One special cookbook I owned was antique and began with a diary entry about canning day. The peaches had been picked by the bushel baskets and decorated the kitchen floor. The women had to watch their steps lest they fell over the baskets. The scent of peaches was everywhere. The diary writer described in great detail each step of the canning, including who had ventured into the kitchen during the day. She told of the perspiration on her brow as she ladled yet another spoonful of sliced peaches into a steaming hot Mason jar. By the end of the entry, the reader realizes the hard work of canning. Still, pride in the pristine jars lining the pantry told of the writer’s happiness in her work. Though she’d depicted the backbreaking details of the long day, mostly what stayed with me has been her last line: It was a good day.
If she had not written that diary entry and someone had not rescued it for inclusion in the cookbook, we would have lost a valuable input on life during that time period.
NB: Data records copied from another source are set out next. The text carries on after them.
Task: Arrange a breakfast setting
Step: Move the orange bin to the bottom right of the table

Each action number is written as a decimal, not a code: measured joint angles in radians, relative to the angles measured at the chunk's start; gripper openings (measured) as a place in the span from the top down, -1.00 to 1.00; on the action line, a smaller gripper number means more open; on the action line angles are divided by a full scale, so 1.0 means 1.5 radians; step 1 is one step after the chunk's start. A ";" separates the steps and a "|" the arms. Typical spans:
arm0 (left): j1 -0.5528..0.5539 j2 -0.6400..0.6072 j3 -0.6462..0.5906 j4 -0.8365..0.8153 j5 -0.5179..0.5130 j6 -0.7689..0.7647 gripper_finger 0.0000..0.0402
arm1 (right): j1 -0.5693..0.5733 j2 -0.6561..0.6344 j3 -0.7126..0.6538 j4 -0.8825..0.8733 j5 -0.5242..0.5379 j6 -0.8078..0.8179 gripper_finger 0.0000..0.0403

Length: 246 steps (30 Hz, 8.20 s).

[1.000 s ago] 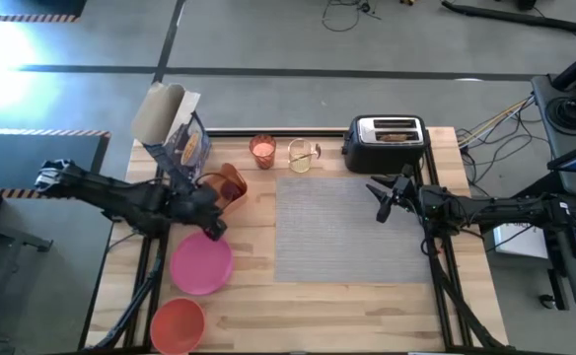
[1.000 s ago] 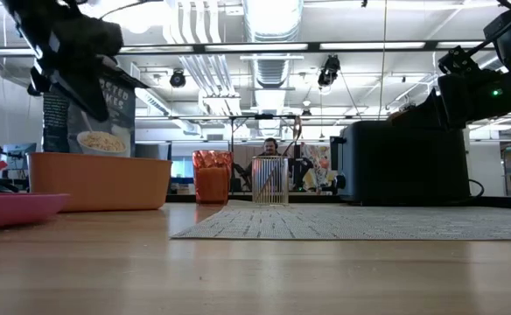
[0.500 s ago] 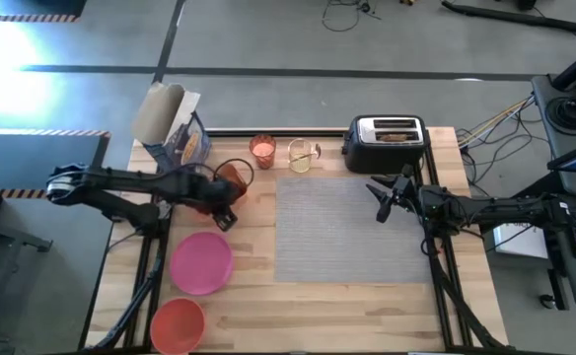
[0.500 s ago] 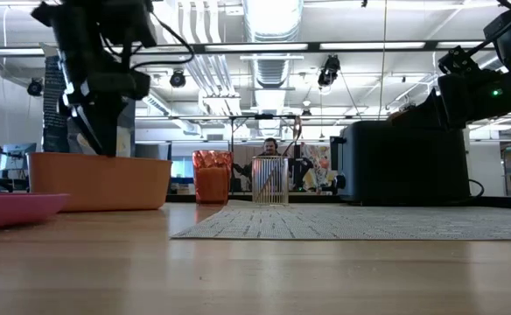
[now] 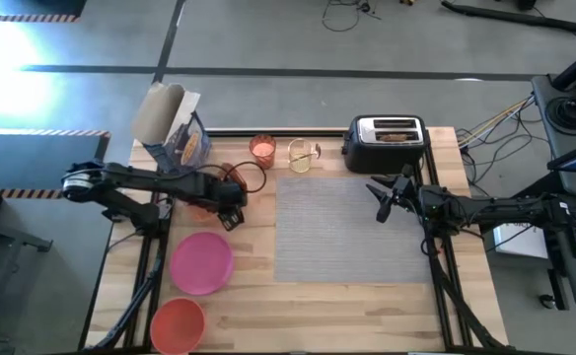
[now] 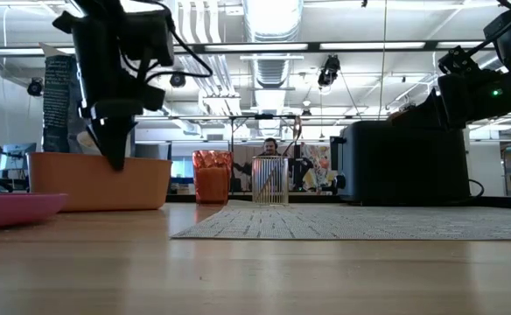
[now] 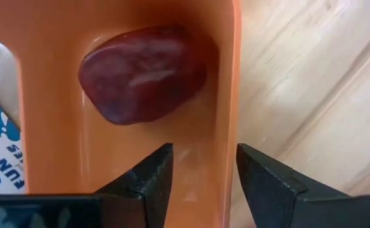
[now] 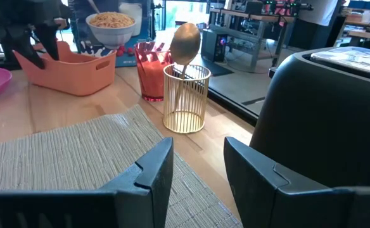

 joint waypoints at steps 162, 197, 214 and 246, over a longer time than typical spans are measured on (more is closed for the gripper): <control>-0.352 0.399 0.734 -0.454 -0.215 -0.111 0.29 | 0.114 0.680 0.623 -0.568 -0.243 -0.445 0.25; -0.354 0.382 0.699 -0.453 -0.326 -0.110 0.29 | 0.305 0.588 0.698 -0.786 -0.316 0.066 0.96; -0.355 0.383 0.699 -0.454 -0.377 -0.038 0.29 | 0.637 0.677 0.712 -0.774 -0.314 0.630 0.96; -0.357 0.383 0.699 -0.448 -0.414 -0.022 0.29 | 0.851 0.932 0.952 -0.761 -0.413 0.864 0.95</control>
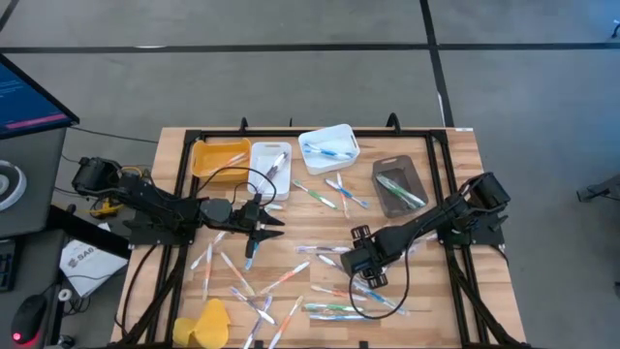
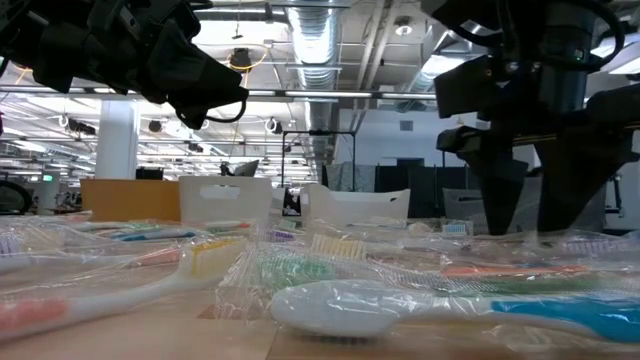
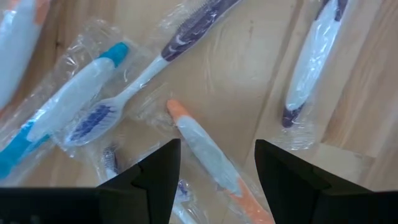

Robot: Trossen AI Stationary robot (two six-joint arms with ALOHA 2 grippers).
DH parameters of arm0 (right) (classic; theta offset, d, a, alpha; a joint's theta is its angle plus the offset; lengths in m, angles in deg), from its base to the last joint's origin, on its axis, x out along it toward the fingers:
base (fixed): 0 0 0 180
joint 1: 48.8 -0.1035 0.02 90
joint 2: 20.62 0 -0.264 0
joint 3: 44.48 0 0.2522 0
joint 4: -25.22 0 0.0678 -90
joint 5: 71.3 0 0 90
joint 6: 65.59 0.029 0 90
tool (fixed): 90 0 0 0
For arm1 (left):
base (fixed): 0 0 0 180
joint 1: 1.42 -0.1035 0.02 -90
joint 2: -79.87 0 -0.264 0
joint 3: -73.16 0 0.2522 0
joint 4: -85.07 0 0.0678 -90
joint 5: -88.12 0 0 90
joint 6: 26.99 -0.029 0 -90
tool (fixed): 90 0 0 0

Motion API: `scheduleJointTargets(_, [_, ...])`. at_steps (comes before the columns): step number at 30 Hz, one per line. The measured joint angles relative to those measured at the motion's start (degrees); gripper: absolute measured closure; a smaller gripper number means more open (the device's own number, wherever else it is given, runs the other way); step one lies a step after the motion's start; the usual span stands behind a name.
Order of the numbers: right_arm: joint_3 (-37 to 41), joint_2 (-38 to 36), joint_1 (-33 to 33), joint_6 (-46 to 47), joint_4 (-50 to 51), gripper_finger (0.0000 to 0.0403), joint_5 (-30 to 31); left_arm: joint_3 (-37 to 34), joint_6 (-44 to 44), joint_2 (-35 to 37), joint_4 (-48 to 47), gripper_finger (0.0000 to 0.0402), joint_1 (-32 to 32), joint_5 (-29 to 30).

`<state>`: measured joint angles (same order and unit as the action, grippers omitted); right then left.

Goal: Pick & Place Toothbrushes
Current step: Put the orange toothbrush into the yellow bin

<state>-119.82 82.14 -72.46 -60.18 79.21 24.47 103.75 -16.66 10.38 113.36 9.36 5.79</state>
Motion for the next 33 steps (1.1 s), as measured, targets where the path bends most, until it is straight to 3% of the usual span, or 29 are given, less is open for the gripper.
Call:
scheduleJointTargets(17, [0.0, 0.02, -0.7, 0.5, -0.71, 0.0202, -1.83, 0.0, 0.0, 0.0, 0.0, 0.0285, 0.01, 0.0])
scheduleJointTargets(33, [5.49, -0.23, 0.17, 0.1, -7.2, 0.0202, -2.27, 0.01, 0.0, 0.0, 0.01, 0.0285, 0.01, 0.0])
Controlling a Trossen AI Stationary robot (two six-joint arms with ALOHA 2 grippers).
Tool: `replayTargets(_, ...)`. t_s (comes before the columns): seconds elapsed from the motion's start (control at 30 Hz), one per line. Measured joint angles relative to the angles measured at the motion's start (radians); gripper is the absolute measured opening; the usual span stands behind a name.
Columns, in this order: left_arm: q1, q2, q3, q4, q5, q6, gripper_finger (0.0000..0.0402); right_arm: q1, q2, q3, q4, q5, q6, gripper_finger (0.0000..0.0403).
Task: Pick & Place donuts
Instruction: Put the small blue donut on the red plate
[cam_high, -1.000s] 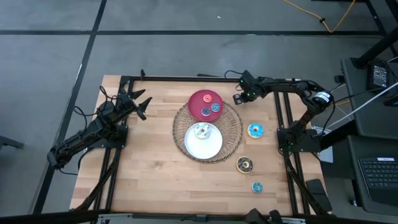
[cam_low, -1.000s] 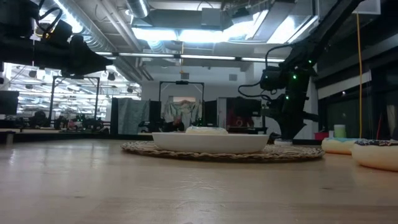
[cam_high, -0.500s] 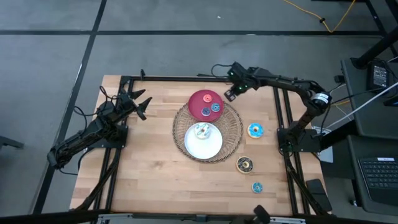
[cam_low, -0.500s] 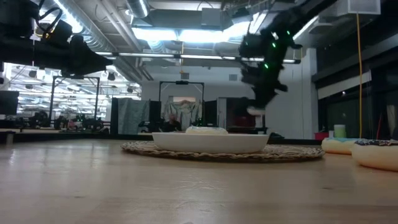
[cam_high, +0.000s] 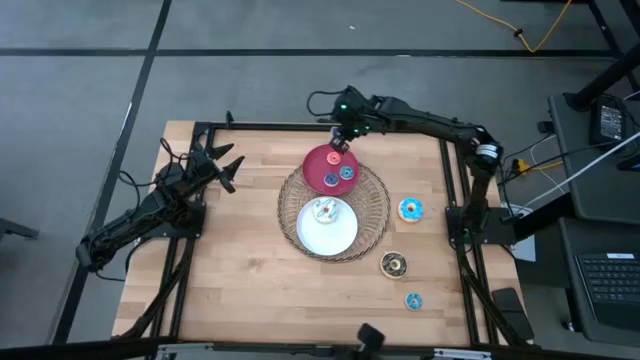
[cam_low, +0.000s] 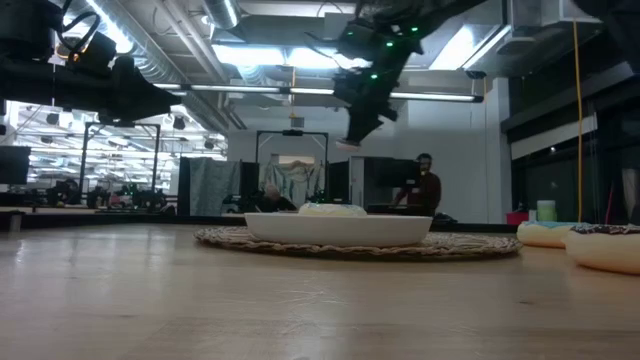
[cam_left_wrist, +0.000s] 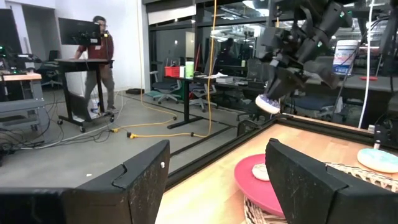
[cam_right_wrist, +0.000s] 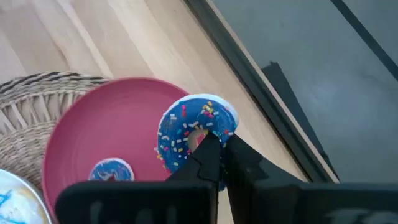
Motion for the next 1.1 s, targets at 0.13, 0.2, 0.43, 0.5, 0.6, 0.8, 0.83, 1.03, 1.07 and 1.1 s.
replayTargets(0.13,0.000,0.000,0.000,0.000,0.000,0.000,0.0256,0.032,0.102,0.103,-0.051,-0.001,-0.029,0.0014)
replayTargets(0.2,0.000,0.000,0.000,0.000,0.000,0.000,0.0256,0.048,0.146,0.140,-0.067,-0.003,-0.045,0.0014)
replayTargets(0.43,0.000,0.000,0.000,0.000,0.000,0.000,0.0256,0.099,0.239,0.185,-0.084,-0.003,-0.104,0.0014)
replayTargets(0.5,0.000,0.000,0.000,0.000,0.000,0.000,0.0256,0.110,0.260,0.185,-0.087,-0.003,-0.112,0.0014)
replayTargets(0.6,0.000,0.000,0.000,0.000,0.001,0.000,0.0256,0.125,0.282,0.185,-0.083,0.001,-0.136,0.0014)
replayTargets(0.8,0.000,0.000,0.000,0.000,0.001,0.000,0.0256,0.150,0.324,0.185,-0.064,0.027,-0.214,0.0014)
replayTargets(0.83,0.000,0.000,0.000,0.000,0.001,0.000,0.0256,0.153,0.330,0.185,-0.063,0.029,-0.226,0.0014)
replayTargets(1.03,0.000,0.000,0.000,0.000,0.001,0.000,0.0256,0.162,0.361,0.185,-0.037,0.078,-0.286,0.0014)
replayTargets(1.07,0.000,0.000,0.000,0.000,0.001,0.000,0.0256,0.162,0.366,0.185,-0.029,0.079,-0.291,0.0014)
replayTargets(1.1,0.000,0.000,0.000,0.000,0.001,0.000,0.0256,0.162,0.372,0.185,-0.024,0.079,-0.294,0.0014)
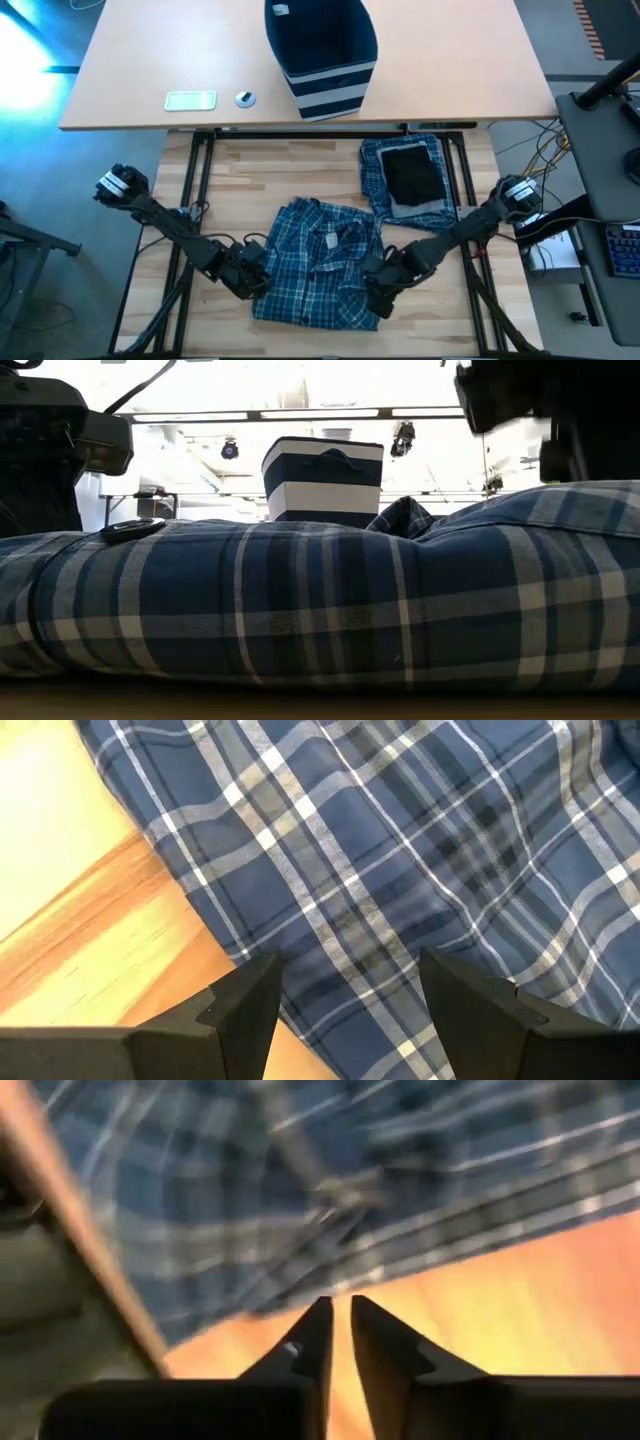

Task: Fold Laundry from Bin
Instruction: Fold the blue patterned long sleeve

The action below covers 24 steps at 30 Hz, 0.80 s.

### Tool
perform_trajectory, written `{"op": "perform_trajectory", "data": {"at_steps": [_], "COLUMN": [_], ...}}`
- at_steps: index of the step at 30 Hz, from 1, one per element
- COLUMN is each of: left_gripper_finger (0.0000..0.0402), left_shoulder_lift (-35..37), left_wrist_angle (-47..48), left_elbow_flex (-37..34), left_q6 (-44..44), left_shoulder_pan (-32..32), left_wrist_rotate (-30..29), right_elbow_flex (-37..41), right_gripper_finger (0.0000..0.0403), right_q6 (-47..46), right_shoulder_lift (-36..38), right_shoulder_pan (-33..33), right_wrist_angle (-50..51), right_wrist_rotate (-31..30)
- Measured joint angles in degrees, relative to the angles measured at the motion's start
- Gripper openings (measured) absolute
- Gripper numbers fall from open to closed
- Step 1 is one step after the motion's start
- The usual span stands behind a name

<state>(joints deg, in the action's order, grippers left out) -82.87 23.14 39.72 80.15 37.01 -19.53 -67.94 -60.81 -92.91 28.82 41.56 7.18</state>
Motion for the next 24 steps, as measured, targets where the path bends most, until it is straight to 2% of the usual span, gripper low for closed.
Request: {"op": "perform_trajectory", "data": {"at_steps": [6,9,11,19,24], "left_gripper_finger": [0.0221,0.0221,0.0221,0.0221,0.0221], "left_shoulder_lift": [0.13,0.2,0.2,0.28,0.28], "left_wrist_angle": [0.19,0.22,0.18,0.21,0.27], "left_elbow_flex": [0.0,0.0,0.0,0.0,0.01], "left_q6": [-0.34,-0.89,-1.47,-1.87,-1.89], "left_shoulder_pan": [0.01,0.04,0.04,0.04,0.04], "left_wrist_rotate": [1.12,1.67,2.13,2.18,2.2], "right_elbow_flex": [8.36,14.36,17.8,22.64,22.64], "right_gripper_finger": [0.013,0.0174,0.019,0.0178,0.0132], "right_q6": [-2.86,-3.93,-4.93,-5.47,-5.41], "right_shoulder_lift": [1.77,3.62,3.88,1.81,0.04], "right_shoulder_pan": [1.6,1.51,0.86,-0.74,-1.44], "right_wrist_angle": [-8.47,-20.89,-27.76,-41.85,-41.44], "right_wrist_rotate": [-5.38,-6.19,-7.01,-10.19,-10.23]}}
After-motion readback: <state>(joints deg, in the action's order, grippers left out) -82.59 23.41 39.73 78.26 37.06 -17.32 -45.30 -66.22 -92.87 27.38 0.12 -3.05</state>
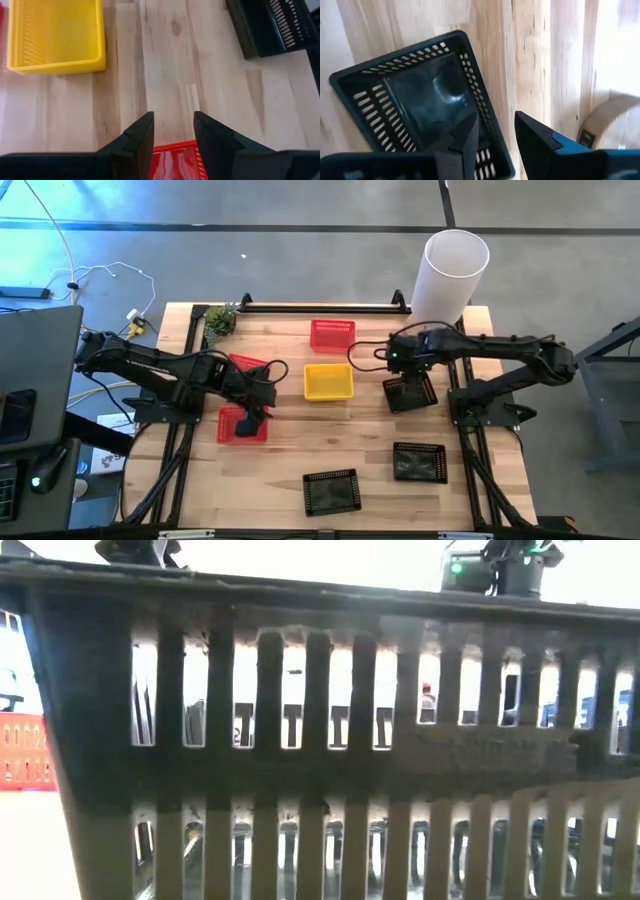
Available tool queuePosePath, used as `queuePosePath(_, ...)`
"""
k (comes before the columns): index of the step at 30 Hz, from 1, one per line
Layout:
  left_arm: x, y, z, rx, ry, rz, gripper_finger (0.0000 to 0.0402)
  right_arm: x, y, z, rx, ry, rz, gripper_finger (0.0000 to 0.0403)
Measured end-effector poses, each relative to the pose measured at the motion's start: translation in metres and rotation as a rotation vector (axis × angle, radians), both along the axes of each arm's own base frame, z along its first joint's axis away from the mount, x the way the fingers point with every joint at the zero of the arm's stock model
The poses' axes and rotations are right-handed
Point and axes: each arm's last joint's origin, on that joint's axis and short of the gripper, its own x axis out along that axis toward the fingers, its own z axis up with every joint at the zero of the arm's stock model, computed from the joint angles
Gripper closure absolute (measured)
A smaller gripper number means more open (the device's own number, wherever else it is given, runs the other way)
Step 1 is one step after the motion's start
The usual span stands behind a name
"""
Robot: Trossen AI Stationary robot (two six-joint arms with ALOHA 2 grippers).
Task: Stack baskets by color
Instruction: Stack the top black bin on the bottom right black bin
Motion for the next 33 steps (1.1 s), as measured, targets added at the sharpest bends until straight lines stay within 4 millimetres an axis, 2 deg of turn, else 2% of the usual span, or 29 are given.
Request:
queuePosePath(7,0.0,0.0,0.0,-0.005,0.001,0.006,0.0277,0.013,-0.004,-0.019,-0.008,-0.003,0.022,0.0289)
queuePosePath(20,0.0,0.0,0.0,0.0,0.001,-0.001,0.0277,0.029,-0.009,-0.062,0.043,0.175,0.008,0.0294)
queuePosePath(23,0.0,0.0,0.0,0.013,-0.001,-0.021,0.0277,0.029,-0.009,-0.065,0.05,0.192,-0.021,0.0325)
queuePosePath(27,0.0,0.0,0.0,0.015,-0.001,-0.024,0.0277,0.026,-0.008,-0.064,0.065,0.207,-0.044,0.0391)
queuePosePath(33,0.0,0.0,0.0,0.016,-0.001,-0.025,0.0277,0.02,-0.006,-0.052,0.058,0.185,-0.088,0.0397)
Would a day in your life be any less important?
There are many stories of people we think we know that do not surface until they’re shared in an eulogy. One of my husband’s uncles was an aircraft gunner during World War II; what great stories I heard at the funeral. I wished I’d had the time to know him better. He was more than just the farmer in a small Oklahoma town to whom I’d been introduced. Another was a man I’d known only as a dapper, mild-mannered barber. At his death, I discovered he’d returned from the war after fighting in the northern parts of Africa with a few dollars in his pocket. The depressed economy ruined many people’s lives. He had only the small stake and instead of starting a business, he took it upon himself – as a single young man – to hold onto his money and lived as a hobo riding the rails. He saved his money and when the economy improved, he returned home and began his own business. What I wouldn’t give to be able to read about their adventures now. And then there’s the girl left behind on the farm during the war. She’d been meant for better things, but there was no money to send her away to college. She stayed behind. What became of her? I would love to know what her thoughts were – had she really been so different simply because she lived in another era?
My great-grandfather lived during the time of the Industrial Revolution. What did he think when technology rushed in changing the world forever? Is it how we felt when personal computers became reality?
I wonder if Anne Frank could have known what a treasure she was creating. What a loss if she had decided not to write simply because the same thing was happening all around her.
Like George Bailey in “It’s a Wonderful Life,” we probably don’t realize our own relevance and importance in the world. Why not write your life story and let the world decide?